Provocation Question
When is loyalty brave and when is it risky? How do communities decide what is right?
Clip 1: Horsewhipping
Mr Owen has Davey demonstrate whip cracking to his grandsons but then gives Davey some sad news about his favourite horse, Duchess. Despite Davey's protestations, Duchess is headed for the tannery.
Tuning In
As you watch, notice:
- How Davey cares for Duchess and what that care looks like
- How adults talk about animals, work and value
- The moment the tannery decision is revealed and who benefits from it
As a class, discuss:
- What does the clip show about who has power in the town?
- How do people decide what is valuable?
- How do emotions and economics come into conflict?
Finding Out & Sorting Out
Work in small groups to explore the economic, ethical and emotional dimensions of what Davey is experiencing and the adult perspectives. Choose one of the following group tasks:
Stakeholder map: list everyone affected by Duchess’s sale (owner, stable boy, tannery workers, townspeople, the animal) and annotate motivations and power.
Primary source hunt (teacher‑led): examine short-period sources or images about tanneries, horse use and 1830s town economies; identify one fact that explains the tannery decision.
Role-play: write a short monologue from Duchess’s perspective or from Davey’s point of view the night before the sale.
Ethics checklist: create a classroom checklist for making decisions that affect others (people, animals, community). Use it to evaluate Mr Owen’s choice.
Making Connections
Individual or paired task:
Recall a time you felt powerless about something you cared for. What did you do and what might you do now?
Design one small, practical action a class could take to show care for animals or community resources (poster, fundraiser, letter to a local shelter).
Extension Task: Compare 1830s animal economies with a modern industry (e.g. factory farming) and present findings.
Clip 2: The Bushranger
While out with Duchess, Davey and Alice see a bushranger fleeing soldiers. They misdirect the soldiers to help him escape and later face teasing about Duchess’s fate.
Tuning In
By working together, we can help each other in times of need. As you watch, notice:
- How fear, sympathy and loyalty influence Davey and Alice
- How stories about bushrangers shape community attitudes
- The social consequences of helping someone on the run
As a class, discuss:
- How do rumours and stories change how we judge people?
- When does loyalty become risky?
Finding Out & Sorting Out
Work together in pairs or small groups to investigate motives, community context and consequences as you complete a mini research task. Find short, teacher‑selected extracts about bushrangers (who they were, why they existed).
After you have completed your research, rewrite the scene as a newspaper report from the town the next day. Practise objective vs sensational language.
Making Connections
As you examine the actions of Davey and Alice, write a short reflective piece: Was helping the bushranger brave or dangerous?
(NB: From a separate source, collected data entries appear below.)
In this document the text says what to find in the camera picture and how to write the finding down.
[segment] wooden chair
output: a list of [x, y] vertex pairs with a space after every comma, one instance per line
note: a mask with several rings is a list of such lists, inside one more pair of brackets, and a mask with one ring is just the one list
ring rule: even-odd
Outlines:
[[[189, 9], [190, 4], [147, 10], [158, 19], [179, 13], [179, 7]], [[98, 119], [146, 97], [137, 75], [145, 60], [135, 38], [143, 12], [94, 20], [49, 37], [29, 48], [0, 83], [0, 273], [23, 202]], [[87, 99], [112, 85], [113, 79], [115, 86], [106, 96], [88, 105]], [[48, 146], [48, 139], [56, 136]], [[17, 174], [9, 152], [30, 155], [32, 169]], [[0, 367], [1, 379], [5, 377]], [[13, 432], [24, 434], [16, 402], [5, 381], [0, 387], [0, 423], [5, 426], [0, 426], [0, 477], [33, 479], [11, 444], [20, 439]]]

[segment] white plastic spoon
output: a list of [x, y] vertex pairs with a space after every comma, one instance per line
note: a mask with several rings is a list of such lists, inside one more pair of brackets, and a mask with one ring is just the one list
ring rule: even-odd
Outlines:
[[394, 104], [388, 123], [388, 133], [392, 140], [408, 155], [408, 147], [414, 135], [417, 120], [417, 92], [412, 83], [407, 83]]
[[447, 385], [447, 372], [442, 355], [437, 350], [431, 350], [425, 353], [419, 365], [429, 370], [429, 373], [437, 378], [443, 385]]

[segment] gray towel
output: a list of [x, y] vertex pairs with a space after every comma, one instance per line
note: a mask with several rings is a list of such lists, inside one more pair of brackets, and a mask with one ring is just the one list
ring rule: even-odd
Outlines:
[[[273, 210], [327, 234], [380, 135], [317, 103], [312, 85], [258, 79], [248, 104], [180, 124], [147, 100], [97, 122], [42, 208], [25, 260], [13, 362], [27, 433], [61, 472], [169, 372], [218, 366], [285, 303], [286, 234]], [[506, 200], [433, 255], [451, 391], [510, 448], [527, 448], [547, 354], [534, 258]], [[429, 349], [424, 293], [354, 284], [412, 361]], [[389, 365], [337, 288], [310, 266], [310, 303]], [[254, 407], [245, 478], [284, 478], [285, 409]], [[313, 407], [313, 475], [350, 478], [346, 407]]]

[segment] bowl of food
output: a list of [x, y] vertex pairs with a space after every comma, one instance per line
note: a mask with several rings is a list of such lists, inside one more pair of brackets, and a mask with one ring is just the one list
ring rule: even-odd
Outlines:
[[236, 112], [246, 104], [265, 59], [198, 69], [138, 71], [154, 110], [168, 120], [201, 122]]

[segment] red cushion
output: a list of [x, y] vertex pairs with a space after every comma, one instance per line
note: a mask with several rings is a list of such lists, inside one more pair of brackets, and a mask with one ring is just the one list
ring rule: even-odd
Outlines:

Use evidence from the clip and your research.
Class discussion: Identify modern parallels where people help someone who is breaking the law. What factors influence public sympathy?
Clip 3: The Shooting
On the run with Duchess, Davey witnesses bushrangers shoot Mr Owen and steal from him. The violence forces Davey to reassess his assumptions about bushrangers and justice.
Tuning In
Violence and the emotions involved in violent acts can have a lasting impact on children and adults. As you watch, notice:
- How violence changes the moral landscape of the story
- Davey’s emotional and cognitive response to seeing someone he knows harmed
- How the clip complicates simple ideas of heroism and villainy
As a class, discuss:
- How does witnessing violence affect what someone believes about a person or group?
- What responsibilities do witnesses have?
- How do communities respond to violent crime in small towns?
Finding Out & Sorting Out
A teacher-led class discussion will assist students in choosing one of the following group activities to deepen ethical reasoning and practical responses.
Moral Decision Tree: build a decision tree showing Davey’s possible choices after the shooting and likely consequences for each path (reporting, hiding, confronting, fleeing).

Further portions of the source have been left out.